To answer this question, we trained a classifier with high precision and recall to decide every captured IP address to be residential or not. Among 6.2 captured IP addresses, 5.9 millions (95.22%) are predicted as residential ones.

How can those services recruit so many residential IP addresses?

Among the five RPaaS services, Luminati was found to have volunteer recruitment program named hola, through which, used can install their software and proxy others’ traffic in exchange of free relaying of his/her own traffic. For the other four, we didn’t find any volunteer recruitment programs.

Furthermore, we conducted realtime device fingerprinting (inside and outside, see our paper for details) when we captured each IP address. And we have successfully identified the device type and vendor information for 547,497 IP addresses. What surprised us is that 237,029 of them turned out to be IoT systems, such as web camera, DVR, and printer.

More importantly, all 5 service providers had non-gateway IoT devices (IoT devices that are not gateways such as NAT or router) identified, including Luminati. Considering Luminati didn’t provide software for users to install on IoT devices and other services don’t even have volunteer recruitment channels identified, it is quite suspicious why those IoT devices show up as residential proxies.

The following table shows the identified devices and their vendor information.

Device type distribution of residential IP addresses used as proxies

What are those residential proxies used for?

With help from a leading security company, we got access to a realtime traffic dataset of suspicious malwares installed on users’ devices. Through precise correlation, we have identified 67 various PUPs (potentially unwanted programs) used as residential proxies, 50 of them were identified by Virustotal with multiple alarms. The following table shows top 10 PUPs and the service they belong to. You can see all 5 services got PUPs identified.

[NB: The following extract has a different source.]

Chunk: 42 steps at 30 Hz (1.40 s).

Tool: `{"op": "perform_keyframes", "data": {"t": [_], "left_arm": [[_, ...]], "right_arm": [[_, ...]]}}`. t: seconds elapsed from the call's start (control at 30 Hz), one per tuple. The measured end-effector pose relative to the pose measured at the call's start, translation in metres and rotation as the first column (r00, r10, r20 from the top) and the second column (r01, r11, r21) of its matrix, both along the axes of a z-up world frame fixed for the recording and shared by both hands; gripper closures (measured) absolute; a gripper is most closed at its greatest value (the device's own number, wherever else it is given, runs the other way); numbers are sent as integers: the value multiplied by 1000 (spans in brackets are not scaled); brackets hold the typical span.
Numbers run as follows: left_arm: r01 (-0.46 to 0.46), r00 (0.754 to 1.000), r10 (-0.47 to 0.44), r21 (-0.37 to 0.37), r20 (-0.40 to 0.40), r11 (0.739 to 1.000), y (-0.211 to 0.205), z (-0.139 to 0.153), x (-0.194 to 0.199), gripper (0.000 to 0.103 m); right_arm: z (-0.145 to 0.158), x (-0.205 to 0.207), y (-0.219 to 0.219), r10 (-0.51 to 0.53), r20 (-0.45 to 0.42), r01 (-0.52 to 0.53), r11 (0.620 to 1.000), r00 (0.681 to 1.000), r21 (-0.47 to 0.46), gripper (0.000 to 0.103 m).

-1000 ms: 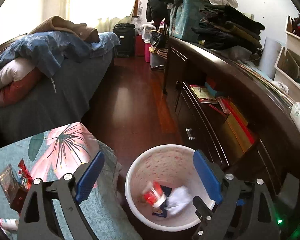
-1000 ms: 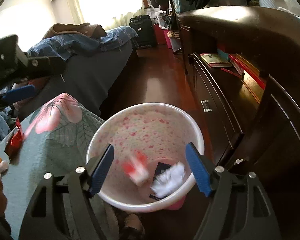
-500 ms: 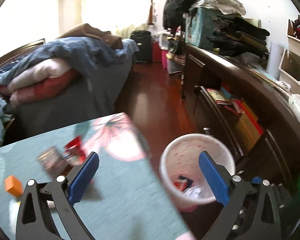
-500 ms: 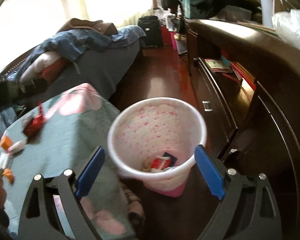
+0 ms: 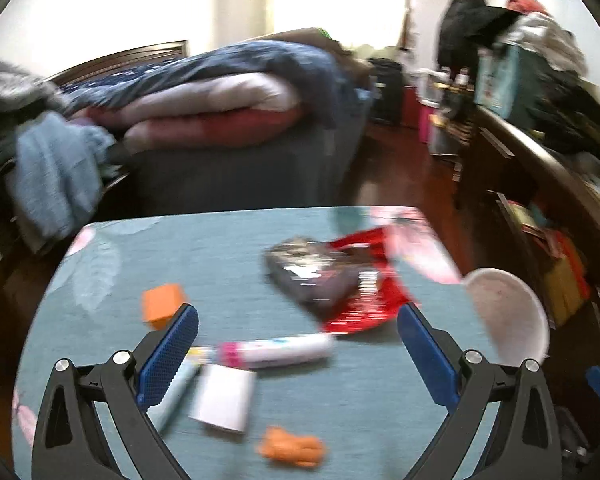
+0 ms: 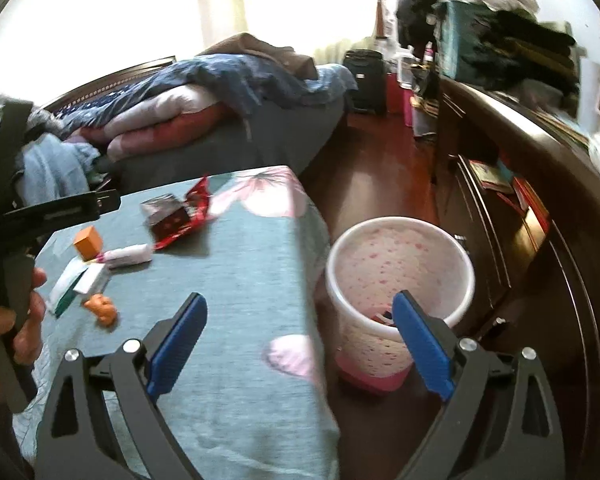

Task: Collect trash
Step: 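Move both grippers back to the table toward the orange cube and tube, then grasp the orange cube with left gripper while right grasps the pink-and-white tube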

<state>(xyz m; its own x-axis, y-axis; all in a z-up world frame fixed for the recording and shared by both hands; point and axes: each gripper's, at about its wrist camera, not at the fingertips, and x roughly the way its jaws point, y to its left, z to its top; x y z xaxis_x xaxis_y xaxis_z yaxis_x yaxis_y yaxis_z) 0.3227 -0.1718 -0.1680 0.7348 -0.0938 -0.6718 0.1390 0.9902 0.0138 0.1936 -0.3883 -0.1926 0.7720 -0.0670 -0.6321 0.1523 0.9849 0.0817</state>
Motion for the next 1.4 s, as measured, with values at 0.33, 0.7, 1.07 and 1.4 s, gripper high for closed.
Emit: {"op": "perform_keyframes", "data": {"t": [0.33,0.7,1.07,1.4], "left_arm": [[-170,978,163,-46,-130,984,70,-46,64,4],[-162,967,132,-129,-217,978,101,-66,79,69],[-163,985,154,-147,-72,976,158,-18,35,69],[-153,987,144,-162,-67,975,179,-21,30,69]], "right_arm": [[9,22,58,104,-8,-105,993,994,-54,9],[-12,79,137,212,-104,-216,976,972,-27,9],[-32,158,185,177,-183,-177,984,967,13,9],[-54,191,210,167,-247,-178,984,954,-20,9]]}}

Further analysis of traffic logs show that residential IP proxies are used with a mix of legitimate and malicious purposes. Among top 1000 traffic destinations, ads accounting for 75%, searching engines for 8%, shopping for 7%, malicious websites for 5%, and social networks for 2%.

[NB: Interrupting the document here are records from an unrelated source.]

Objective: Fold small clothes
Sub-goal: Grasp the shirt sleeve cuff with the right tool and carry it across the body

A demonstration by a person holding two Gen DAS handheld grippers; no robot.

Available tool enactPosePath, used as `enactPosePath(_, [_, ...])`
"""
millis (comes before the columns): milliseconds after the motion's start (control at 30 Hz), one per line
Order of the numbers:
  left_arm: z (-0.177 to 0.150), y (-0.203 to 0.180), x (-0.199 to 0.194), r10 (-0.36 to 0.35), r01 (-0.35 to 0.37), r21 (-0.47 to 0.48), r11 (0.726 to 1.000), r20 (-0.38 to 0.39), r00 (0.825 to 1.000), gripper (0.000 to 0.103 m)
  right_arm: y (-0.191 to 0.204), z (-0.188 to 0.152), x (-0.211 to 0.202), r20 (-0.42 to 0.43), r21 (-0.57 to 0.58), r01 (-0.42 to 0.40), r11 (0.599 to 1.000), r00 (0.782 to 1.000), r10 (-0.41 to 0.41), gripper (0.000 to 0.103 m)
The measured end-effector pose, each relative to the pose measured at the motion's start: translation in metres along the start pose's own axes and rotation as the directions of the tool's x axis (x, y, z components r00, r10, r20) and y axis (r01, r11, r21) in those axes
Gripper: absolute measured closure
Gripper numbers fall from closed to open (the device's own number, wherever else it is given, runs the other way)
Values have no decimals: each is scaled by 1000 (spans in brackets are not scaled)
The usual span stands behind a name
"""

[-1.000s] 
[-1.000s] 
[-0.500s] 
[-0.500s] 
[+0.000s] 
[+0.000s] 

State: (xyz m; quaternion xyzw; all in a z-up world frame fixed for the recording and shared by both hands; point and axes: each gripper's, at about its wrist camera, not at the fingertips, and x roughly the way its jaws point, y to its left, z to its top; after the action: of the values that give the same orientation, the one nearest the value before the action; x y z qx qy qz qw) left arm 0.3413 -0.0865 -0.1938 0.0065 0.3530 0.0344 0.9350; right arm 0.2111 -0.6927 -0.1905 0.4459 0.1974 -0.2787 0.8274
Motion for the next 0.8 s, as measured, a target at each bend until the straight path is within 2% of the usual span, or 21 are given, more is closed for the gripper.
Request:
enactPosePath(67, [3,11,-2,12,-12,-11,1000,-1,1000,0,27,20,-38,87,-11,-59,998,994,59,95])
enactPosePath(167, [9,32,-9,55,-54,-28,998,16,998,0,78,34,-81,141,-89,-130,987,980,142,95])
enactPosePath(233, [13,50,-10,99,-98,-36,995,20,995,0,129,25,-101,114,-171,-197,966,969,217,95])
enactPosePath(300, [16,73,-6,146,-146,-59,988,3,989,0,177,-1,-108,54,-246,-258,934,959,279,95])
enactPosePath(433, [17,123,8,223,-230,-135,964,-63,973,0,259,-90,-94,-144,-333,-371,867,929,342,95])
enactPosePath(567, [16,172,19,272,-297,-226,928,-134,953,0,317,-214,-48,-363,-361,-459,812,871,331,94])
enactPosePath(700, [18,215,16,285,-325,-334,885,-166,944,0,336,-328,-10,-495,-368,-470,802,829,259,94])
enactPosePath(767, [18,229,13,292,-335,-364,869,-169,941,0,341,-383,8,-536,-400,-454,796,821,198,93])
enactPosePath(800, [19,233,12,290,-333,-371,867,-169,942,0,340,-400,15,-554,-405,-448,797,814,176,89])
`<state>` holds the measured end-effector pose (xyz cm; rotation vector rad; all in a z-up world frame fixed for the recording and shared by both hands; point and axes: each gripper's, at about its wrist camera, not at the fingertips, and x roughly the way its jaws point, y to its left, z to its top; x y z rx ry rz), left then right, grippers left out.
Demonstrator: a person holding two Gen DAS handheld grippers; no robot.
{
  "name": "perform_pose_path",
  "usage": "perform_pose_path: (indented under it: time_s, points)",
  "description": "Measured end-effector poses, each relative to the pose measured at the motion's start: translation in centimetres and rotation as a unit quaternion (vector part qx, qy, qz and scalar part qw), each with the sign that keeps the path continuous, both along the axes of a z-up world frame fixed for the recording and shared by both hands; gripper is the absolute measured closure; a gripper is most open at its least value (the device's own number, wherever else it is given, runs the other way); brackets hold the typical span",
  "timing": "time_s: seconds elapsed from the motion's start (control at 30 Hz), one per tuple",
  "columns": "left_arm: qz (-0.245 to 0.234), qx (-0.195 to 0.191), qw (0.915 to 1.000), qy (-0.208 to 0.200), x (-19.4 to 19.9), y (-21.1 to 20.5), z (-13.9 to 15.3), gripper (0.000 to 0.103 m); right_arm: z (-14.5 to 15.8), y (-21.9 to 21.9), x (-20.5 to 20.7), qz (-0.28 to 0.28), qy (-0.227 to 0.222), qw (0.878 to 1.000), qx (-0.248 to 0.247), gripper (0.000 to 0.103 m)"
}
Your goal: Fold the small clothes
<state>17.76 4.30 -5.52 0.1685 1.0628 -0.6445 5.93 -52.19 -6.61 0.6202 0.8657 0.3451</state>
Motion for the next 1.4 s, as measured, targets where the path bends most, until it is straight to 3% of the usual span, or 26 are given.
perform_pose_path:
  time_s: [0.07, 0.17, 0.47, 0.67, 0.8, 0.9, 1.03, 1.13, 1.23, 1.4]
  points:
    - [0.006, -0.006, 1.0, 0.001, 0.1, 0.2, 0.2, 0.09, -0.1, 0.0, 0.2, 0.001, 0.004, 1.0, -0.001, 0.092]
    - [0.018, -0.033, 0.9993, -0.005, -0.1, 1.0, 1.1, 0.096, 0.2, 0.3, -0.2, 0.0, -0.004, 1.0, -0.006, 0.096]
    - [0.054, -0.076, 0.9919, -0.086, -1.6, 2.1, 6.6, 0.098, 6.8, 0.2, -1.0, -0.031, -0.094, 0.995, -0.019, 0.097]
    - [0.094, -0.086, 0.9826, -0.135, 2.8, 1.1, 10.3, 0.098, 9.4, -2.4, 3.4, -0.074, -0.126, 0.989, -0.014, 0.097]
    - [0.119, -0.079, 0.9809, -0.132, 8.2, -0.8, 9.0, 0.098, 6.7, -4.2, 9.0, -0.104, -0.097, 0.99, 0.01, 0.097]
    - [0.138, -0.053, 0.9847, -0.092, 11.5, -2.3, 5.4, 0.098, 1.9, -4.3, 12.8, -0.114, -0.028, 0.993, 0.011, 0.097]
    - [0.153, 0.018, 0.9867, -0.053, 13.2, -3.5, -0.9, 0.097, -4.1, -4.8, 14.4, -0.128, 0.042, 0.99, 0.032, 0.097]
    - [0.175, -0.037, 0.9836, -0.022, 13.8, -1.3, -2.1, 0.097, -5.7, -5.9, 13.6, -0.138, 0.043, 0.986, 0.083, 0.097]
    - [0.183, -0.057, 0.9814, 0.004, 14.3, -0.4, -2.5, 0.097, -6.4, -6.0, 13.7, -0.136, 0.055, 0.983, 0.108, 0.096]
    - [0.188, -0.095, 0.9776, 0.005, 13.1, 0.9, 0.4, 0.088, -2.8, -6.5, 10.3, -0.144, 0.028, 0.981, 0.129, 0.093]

And, 9.36% of the destination addresses were reported to be malicious by VirusTotal (68.92% are labeled as malware sites, 29.97% being malicious sites and 2.24% being phishing sites).

Top 10 PUPs and Services where they were identified. PO for Proxies Online; GS for Geosurf; IP for IAPS; LU for Luminati; PR for ProxyRack.

Other findings and implications

We also find the collusion between different services. For example, IAPS was likely to be a reseller of Luminati, while Proxies Online and Geosurf are two brands of the same company. One important indicator of those relations is the overlap of IP addresses between services, as shown below. Please refer to our paper for more evidence.

Overlap of IP addresses between different services. PO for Proxies Online; GS for Geosurf; IP for IAPS; LU for Luminati; PR for ProxyRack.

We also identified some IP addresses were blacklisted by detectors of IoT botnet campaigns on the same day when they were serving as proxies. We also found that residential proxies show different traffic pattern compared to traditional bots, which indicates new challenges for detecting them.

Conclusion

Although claiming to anonymizing customers, those services were found to have security issues residing in two aspects. One is the suspicious recruitment of such a large number of residential IP addresses, the other is the use of those services as infrastructure for malicious activities.